* [To do] From the entries underneath, give the number of lines holding the word "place", without any other words.

-- Records supplied follows --

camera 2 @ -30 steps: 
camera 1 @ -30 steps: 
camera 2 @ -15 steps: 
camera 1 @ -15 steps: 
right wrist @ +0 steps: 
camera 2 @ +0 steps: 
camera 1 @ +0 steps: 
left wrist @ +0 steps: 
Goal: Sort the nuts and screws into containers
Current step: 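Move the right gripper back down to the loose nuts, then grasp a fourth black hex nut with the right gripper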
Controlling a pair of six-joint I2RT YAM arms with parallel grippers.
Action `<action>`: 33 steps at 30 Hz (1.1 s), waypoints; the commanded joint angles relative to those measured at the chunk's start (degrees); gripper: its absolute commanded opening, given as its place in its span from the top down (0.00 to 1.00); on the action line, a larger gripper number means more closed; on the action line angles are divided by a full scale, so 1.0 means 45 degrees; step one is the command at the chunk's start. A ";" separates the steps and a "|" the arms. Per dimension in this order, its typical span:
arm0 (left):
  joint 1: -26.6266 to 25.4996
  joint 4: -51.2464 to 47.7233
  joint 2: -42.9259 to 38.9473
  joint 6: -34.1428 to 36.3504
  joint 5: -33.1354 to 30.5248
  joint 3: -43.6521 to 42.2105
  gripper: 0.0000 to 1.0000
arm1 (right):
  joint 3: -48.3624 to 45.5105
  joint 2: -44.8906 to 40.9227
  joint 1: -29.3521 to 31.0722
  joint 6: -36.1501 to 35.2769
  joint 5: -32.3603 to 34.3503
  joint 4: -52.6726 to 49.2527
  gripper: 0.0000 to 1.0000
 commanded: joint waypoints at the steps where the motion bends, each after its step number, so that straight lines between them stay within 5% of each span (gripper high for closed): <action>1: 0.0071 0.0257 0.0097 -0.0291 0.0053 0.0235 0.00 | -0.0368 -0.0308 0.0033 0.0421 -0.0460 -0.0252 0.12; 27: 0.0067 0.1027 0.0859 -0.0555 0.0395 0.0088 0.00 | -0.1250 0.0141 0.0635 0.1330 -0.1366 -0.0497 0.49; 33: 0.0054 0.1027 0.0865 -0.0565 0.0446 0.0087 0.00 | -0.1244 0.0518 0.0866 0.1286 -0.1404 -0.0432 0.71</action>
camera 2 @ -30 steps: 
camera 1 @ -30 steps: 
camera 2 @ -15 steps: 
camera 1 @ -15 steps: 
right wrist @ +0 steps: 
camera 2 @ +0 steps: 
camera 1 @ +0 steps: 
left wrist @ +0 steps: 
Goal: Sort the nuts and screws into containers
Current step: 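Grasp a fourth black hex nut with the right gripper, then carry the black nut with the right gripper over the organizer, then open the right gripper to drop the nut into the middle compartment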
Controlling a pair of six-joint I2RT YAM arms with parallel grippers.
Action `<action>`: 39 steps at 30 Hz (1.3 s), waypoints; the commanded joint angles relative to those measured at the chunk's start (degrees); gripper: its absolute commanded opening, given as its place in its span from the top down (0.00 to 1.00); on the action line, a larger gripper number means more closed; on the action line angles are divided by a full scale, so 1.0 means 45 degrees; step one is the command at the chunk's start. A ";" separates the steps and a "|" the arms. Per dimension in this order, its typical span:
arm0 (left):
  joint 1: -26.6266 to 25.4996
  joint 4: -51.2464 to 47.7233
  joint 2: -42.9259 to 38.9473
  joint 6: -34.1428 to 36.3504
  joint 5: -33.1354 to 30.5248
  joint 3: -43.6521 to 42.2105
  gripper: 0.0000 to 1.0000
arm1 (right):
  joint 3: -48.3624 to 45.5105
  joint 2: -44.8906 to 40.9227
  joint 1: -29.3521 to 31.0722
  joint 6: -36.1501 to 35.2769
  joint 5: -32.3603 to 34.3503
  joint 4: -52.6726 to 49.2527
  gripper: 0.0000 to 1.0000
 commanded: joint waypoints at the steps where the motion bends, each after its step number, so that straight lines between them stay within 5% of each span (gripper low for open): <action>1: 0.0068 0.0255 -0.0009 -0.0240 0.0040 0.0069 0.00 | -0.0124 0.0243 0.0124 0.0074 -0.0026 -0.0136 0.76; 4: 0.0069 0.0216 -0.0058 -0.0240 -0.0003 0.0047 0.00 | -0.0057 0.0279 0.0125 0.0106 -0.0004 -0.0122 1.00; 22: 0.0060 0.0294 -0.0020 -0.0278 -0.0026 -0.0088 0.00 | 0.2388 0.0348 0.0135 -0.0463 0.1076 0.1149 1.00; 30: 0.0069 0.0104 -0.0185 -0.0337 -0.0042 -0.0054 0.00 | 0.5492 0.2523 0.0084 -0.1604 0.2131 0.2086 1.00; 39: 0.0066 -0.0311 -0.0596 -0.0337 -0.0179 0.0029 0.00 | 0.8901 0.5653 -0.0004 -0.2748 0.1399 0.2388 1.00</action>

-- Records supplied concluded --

* [Result] 2